* EXERCISE DETAILS *
Only lines holding "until" are needed; copy each of them from the data below.

======== SOURCE DATA

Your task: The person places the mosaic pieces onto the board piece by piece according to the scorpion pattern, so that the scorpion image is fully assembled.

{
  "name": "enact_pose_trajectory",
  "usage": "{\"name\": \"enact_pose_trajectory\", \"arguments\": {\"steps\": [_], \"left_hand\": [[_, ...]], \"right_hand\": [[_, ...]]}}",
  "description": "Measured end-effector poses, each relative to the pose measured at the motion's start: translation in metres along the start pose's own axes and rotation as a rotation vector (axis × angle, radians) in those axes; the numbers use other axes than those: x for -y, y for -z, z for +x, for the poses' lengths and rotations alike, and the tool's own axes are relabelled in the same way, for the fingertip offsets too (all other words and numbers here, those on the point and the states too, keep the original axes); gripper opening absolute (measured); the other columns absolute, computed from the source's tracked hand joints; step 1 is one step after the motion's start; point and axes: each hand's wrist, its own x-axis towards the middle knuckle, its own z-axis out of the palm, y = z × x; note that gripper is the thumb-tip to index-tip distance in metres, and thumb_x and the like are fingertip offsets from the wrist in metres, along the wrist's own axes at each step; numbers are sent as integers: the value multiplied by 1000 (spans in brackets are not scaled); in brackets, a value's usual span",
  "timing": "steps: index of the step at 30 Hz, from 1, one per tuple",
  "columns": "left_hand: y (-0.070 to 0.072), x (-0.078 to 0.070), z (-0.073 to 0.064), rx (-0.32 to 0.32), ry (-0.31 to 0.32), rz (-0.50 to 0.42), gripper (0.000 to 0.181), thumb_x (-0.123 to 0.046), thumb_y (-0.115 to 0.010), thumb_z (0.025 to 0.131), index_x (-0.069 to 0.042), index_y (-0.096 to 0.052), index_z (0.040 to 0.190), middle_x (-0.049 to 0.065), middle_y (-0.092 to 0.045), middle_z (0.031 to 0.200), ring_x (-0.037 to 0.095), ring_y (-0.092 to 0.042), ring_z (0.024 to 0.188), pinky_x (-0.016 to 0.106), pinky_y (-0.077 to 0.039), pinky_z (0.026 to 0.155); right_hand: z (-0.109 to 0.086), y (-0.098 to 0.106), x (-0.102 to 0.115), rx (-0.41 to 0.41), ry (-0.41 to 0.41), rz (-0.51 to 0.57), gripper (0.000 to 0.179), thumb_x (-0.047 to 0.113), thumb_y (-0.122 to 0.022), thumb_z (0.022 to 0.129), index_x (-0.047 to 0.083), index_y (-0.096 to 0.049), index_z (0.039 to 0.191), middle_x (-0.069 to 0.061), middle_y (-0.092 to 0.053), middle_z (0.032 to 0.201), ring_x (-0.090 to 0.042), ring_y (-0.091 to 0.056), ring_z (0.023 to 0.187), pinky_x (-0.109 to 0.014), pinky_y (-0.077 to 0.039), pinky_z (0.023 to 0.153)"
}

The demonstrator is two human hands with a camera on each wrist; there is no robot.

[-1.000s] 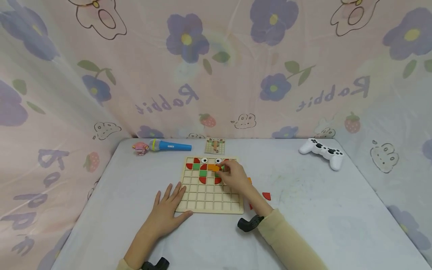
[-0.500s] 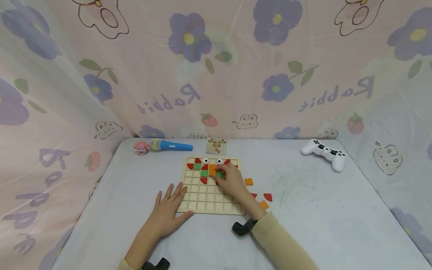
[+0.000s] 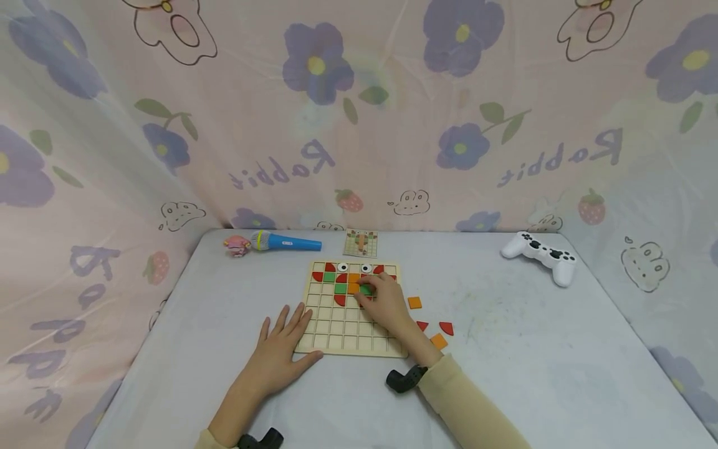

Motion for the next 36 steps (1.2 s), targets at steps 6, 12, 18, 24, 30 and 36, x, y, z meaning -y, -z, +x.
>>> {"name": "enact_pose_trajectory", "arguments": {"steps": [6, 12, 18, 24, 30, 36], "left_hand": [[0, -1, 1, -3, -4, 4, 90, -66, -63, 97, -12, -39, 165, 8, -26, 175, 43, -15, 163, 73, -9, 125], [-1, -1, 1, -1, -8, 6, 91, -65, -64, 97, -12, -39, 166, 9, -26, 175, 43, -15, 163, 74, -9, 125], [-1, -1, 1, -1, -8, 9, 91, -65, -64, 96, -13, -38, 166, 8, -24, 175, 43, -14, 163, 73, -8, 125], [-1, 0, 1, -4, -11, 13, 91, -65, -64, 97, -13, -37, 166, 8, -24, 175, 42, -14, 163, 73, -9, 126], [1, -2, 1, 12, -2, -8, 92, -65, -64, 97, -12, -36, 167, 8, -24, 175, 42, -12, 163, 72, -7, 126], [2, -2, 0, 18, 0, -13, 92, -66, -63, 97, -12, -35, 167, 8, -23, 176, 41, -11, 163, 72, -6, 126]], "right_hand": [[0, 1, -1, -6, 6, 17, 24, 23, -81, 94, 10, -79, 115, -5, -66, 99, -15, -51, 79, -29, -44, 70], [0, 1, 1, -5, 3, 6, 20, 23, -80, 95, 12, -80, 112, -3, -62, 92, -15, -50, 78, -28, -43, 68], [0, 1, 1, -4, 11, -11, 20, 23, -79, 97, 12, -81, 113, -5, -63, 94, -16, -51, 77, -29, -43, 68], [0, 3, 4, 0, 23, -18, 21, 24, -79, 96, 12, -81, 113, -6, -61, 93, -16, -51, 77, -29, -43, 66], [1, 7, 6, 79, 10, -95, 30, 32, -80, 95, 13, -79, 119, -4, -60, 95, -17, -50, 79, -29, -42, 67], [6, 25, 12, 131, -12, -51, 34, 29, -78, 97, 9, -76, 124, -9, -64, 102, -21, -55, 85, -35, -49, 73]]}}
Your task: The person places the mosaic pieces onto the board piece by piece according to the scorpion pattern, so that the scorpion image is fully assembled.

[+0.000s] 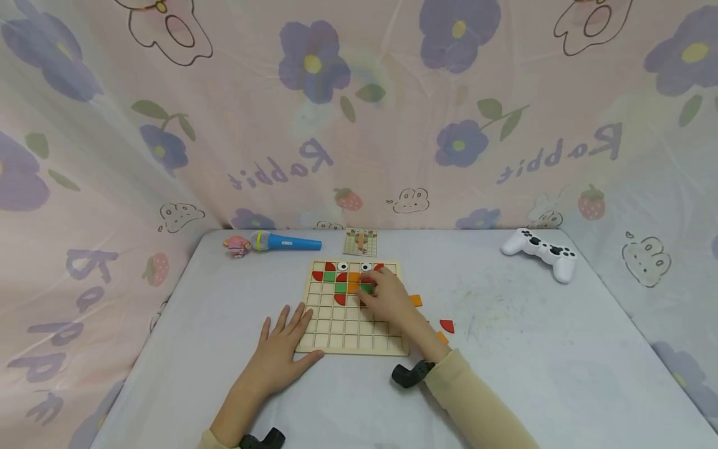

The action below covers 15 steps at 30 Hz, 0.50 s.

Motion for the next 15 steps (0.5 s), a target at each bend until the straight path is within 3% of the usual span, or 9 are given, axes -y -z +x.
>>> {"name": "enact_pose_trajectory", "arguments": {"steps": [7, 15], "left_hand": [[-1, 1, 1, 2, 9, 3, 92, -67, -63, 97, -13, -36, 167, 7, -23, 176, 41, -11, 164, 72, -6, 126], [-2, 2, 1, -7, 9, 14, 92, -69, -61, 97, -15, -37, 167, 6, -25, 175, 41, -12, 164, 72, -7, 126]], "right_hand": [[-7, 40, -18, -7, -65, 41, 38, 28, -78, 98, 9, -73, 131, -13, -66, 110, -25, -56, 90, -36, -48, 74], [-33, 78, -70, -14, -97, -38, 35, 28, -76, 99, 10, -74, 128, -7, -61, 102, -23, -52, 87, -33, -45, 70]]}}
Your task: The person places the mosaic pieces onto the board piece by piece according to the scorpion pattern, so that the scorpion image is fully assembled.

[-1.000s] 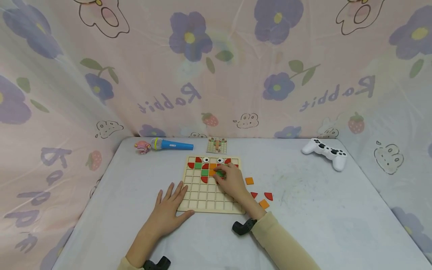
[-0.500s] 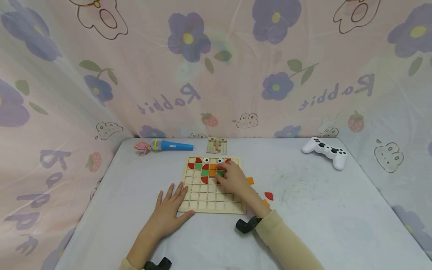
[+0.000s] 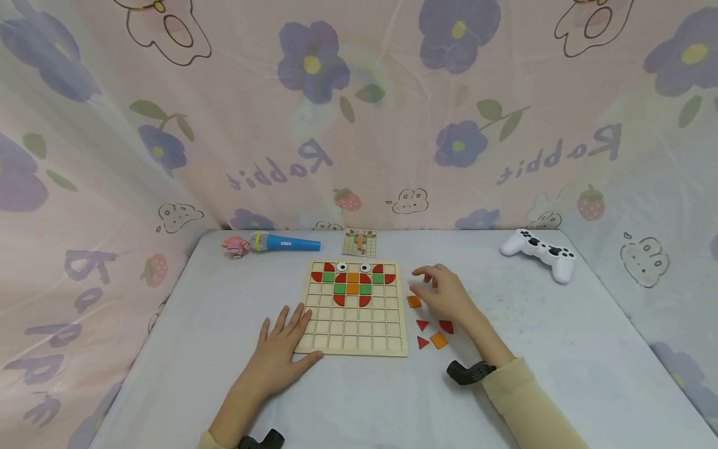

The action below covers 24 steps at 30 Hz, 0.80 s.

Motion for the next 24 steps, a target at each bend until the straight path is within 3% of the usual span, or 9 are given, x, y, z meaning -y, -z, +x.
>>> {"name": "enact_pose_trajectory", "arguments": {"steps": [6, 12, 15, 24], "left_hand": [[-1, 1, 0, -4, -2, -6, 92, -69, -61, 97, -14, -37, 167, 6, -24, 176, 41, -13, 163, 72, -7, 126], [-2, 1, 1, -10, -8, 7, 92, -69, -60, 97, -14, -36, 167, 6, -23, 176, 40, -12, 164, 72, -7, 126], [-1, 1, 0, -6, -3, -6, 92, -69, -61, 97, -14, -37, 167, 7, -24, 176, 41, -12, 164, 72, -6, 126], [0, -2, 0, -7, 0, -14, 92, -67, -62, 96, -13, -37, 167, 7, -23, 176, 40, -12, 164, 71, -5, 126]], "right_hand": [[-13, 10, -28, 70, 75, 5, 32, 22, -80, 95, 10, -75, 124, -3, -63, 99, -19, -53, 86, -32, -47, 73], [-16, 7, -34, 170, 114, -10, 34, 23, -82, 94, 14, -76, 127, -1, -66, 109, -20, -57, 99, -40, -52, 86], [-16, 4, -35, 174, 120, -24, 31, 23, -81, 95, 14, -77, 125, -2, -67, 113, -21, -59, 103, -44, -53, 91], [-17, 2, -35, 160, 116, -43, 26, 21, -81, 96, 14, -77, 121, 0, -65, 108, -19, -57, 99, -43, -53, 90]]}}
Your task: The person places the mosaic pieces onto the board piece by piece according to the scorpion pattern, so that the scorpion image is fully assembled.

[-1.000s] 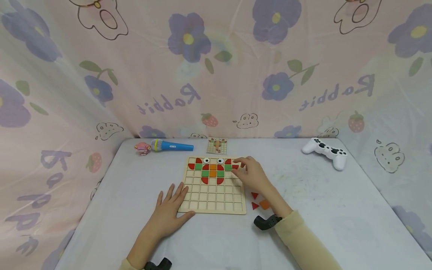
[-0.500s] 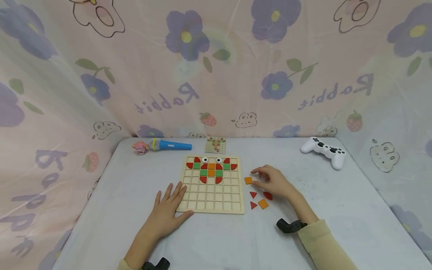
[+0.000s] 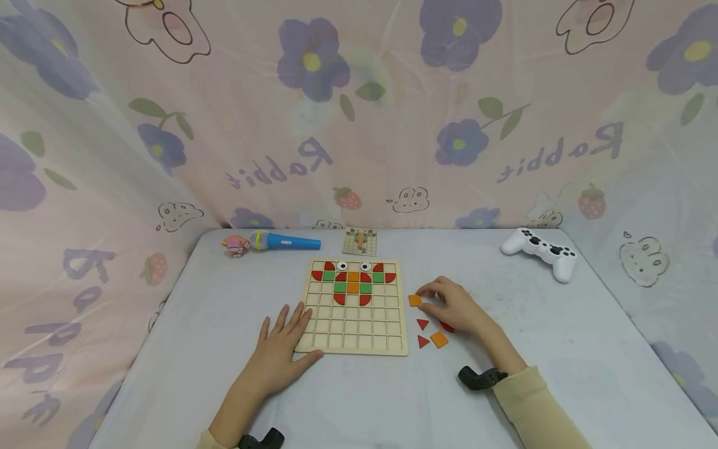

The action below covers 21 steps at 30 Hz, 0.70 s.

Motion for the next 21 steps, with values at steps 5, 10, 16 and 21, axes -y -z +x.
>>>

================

* EXERCISE RESPONSE *
Motion for the next 15 steps (0.5 s), a target at each bend until the straight path is within 3% of the usual span, or 9 are given, axes -y -z +x.
Motion for the next 24 steps, a target at each bend until the straight path is within 3% of the usual span, or 9 are given, x, y, z meaning -y, -z, +x.

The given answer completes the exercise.